Bien que cohérente d’un point de vue organisationnelle, cette stratégie ne permettait plus de se développer. THALES a donc recentré sa stratégie sur la conquête de nouveaux marchés. Pour cela, le groupe a tout d’abord travaillé à renforcer une véritable idée d’entreprise puis a analysé et caractérisé les secteurs de développement possibles, tant sectoriellement que géographiquement. Cela s’est traduit par un triple axe d’effort : Croissance, Compétitivité, Salariés (Growth, Competitivness, People) et s’est traduit par un slogan « together safer everywhere ».

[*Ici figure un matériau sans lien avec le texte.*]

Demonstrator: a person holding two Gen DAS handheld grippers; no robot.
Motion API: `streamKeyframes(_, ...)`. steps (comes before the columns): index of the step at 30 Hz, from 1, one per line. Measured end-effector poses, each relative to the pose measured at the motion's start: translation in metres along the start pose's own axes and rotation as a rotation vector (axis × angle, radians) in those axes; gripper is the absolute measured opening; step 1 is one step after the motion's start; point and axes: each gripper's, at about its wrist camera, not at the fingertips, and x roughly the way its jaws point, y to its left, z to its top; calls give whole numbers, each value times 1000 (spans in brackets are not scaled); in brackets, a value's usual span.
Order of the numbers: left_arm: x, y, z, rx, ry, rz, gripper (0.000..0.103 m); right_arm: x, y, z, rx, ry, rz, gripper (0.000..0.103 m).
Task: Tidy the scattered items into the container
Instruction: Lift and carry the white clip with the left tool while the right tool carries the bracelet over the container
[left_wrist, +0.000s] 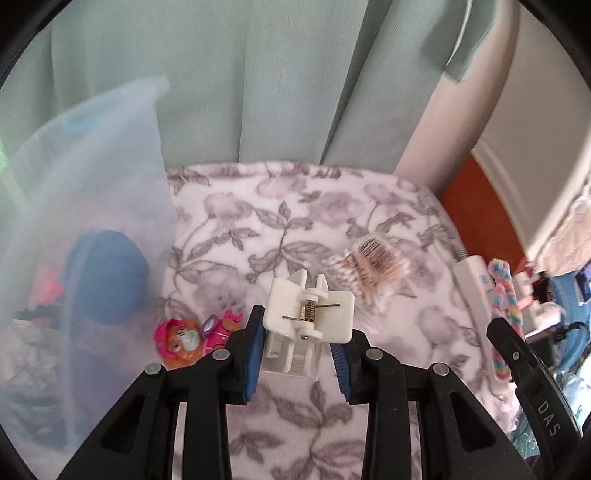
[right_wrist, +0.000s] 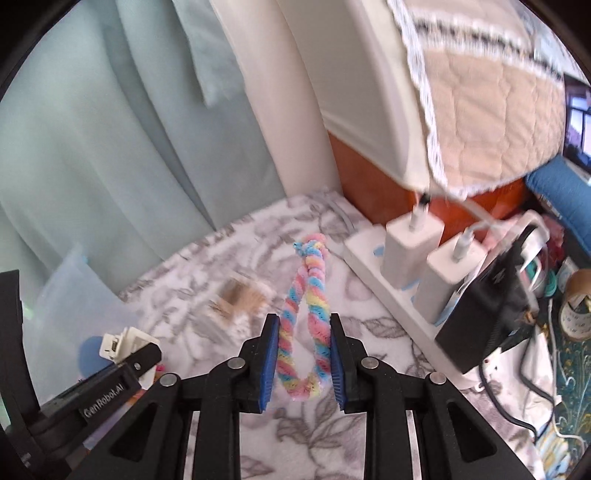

L’orientation stratégique pour le futur n’est  donc pas axée sur une refonte des activités mais sur un ciblage géographique et une mise en valeur commerciale des savoir-faire techniques:

–          Priorité absolue sur les pays émergents. Ceux-ci pourraient croitre de 10% par pendant au moins deux décennies tandis que l’économie de l’Allemagne et la France stagneraient. Ainsi, en 2030, la Chine devrait représenter 36% du PIB mondial contre 18% aux USA, 16% à l’Union européenne et 15% à l’Amérique du Sud.

–          Capturer la croissance des activités civiles : avionique, big data, etc.

–          Résister à la contraction des dépenses publiques

–          Gagner plus de grands contrats

–          Accroitre la part des services dans les offres et les marchés chassés.

Et l’IE dans Tout Cela ?

L’IE a toute sa place dans la stratégie de développement de Thalès.

En effet, tout d’abord, la recherche de conquête de nouveaux marchés est basée sur une mise en avant commerciale des offres de Thalès, préférentiellement à une promotion de la compétence technique et technologique de l’entreprise qui va amener celle-ci sur le terrain de la concurrence informationnelle. C’est dans ce cadre que les équipes IE de l’entreprise prennent tout leur sens.

Par ailleurs, la priorité absolue accordée au développement sur les marchés des pays émergents en raison des promesses de croissance affichées expose naturellement les entreprises qui tentent de pénétrer ces marchés à divers types de risques graves : pillages de données, corruption, atteinte à la réputation, mais aussi pratique systématisée de l’OFFSET. Pour l’heure, Thalès assure seul la propre sécurité de ses réseaux de transport de données au moyen de procédures et matériels de cyber-défense développés par le groupe. En ce qui concerne l’environnement d’affaires dans les pays émergents, il y a de larges espaces d’applications des métiers de l’IE : due-diligence, compliance, benchmarking, veille concurrentielle et technologique. Pour l’heure, Thalès adopte une attitude très prudente consistant d’une part à découper le partage de l’activité et ne pas apporter dans les conditions d’accès à un contrat ou dans un joint-venture les activités à plus forte valeur ajoutée et d’autre part à sélectionner très soigneusement ses partenaires.

THALES est donc indéniablement un fleuron industriel français, 14 milliards d’euros de chiffre d’affaires et 65000 salariés, qui semble avoir réussi le virage de la mondialisation dans un secteur pourtant soumis à forte concurrence et aux aléas des politiques publiques. Pour continuer à se développer dans un environnement toujours plus concurrentiel, Thalès Group mise sur une expansion dans les pays émergents et sur une stratégie de valorisation commerciale de ses savoir-faire techniques reconnus, pour les transformer en business. En son sein, la pratique de l’intelligence économique a toute sa place.